**WHAT THE TASK REQUIRES:**
All of the data needs to be repeated exactly.
○ ○ ○ ○ ○
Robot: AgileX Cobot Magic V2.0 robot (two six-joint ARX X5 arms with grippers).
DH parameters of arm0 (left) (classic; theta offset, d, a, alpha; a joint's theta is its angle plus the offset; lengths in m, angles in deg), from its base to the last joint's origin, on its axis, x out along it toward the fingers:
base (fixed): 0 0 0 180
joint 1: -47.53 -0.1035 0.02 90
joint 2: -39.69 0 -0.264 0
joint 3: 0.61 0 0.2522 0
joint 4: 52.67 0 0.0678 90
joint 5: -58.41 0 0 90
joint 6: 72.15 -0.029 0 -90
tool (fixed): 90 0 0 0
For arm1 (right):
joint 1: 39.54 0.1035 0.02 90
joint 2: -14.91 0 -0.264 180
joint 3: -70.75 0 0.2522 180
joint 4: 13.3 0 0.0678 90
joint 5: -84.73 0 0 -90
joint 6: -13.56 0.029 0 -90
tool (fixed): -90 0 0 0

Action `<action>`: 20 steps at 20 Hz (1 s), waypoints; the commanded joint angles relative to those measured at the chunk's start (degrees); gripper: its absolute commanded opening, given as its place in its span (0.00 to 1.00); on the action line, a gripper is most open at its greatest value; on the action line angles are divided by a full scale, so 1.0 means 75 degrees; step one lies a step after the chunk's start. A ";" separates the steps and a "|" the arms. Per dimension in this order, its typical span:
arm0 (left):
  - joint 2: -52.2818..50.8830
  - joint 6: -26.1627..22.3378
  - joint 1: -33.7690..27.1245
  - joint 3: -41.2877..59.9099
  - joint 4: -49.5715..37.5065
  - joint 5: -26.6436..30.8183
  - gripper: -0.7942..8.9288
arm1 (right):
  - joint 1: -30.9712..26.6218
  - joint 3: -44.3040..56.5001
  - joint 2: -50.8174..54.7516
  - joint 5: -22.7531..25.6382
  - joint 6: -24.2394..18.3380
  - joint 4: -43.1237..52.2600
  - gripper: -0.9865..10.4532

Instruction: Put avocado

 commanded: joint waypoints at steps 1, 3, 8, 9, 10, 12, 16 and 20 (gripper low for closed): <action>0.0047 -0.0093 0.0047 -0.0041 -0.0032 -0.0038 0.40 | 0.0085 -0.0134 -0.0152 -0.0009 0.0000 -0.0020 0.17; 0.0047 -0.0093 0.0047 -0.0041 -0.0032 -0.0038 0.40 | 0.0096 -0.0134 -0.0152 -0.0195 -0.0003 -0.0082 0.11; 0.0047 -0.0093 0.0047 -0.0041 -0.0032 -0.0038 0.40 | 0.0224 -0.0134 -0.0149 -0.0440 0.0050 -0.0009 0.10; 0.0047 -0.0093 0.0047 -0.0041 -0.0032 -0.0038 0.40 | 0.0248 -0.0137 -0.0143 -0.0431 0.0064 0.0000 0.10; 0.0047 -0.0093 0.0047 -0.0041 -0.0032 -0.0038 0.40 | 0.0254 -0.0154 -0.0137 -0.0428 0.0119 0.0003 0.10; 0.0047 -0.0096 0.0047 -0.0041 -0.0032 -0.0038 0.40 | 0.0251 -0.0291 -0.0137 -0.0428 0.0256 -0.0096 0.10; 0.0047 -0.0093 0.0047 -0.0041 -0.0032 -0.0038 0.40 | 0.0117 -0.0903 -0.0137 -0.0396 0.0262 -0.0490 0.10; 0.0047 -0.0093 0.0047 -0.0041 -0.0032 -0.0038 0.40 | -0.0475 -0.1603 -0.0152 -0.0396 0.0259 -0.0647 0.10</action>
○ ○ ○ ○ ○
**WRITTEN RESPONSE:**
Robot: AgileX Cobot Magic V2.0 robot (two six-joint ARX X5 arms with grippers).
DH parameters of arm0 (left) (classic; theta offset, d, a, alpha; a joint's theta is its angle plus the offset; lengths in m, angles in deg), from its base to the last joint's origin, on its axis, x out along it toward the fingers:
base (fixed): 0 0 0 180
joint 1: -47.53 -0.1035 0.02 90
joint 2: -39.69 0 -0.264 0
joint 3: 0.61 0 0.2522 0
joint 4: 52.67 0 0.0678 90
joint 5: -58.41 0 0 90
joint 6: 72.15 -0.029 0 -90
tool (fixed): 90 0 0 0
For arm1 (right):
joint 1: 39.54 0.1035 0.02 90
joint 2: -14.91 0 -0.264 180
joint 3: -70.75 0 0.2522 180
joint 4: 13.3 0 0.0678 90
joint 5: -84.73 0 0 -90
joint 6: -13.56 0.029 0 -90
tool (fixed): -90 0 0 0

Action `<action>`: 20 steps at 20 Hz (1 s), waypoints; the commanded joint angles relative to those measured at the chunk's start (degrees); gripper: its absolute commanded opening, given as its place in its span (0.00 to 1.00); on the action line, a gripper is most open at its greatest value; on the action line angles are divided by a full scale, so 1.0 means 75 degrees; step one lies a step after the chunk's start. A ";" separates the steps and a "|" the arms. Per dimension in this order, its typical span:
arm0 (left):
  - joint 2: -52.2818..50.8830
  - joint 6: -26.1627..22.3378
  - joint 1: -33.7690..27.1245
  - joint 3: -41.2877..59.9099
  - joint 4: -49.5715..37.5065
  - joint 5: -26.6436..30.8183
  - gripper: -0.7942..8.9288
arm1 (right):
  - joint 1: -30.9712..26.6218
  - joint 3: -44.3040..56.5001
  - joint 2: -50.8174..54.7516
  - joint 5: -22.7531..25.6382
  - joint 6: -24.2394..18.3380
  - joint 4: -43.1237..52.2600
  - gripper: -0.9865..10.4532

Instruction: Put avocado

 commanded: joint waypoints at steps 1, 3, 8, 9, 10, 12, 16 and 20 (gripper low for closed): <action>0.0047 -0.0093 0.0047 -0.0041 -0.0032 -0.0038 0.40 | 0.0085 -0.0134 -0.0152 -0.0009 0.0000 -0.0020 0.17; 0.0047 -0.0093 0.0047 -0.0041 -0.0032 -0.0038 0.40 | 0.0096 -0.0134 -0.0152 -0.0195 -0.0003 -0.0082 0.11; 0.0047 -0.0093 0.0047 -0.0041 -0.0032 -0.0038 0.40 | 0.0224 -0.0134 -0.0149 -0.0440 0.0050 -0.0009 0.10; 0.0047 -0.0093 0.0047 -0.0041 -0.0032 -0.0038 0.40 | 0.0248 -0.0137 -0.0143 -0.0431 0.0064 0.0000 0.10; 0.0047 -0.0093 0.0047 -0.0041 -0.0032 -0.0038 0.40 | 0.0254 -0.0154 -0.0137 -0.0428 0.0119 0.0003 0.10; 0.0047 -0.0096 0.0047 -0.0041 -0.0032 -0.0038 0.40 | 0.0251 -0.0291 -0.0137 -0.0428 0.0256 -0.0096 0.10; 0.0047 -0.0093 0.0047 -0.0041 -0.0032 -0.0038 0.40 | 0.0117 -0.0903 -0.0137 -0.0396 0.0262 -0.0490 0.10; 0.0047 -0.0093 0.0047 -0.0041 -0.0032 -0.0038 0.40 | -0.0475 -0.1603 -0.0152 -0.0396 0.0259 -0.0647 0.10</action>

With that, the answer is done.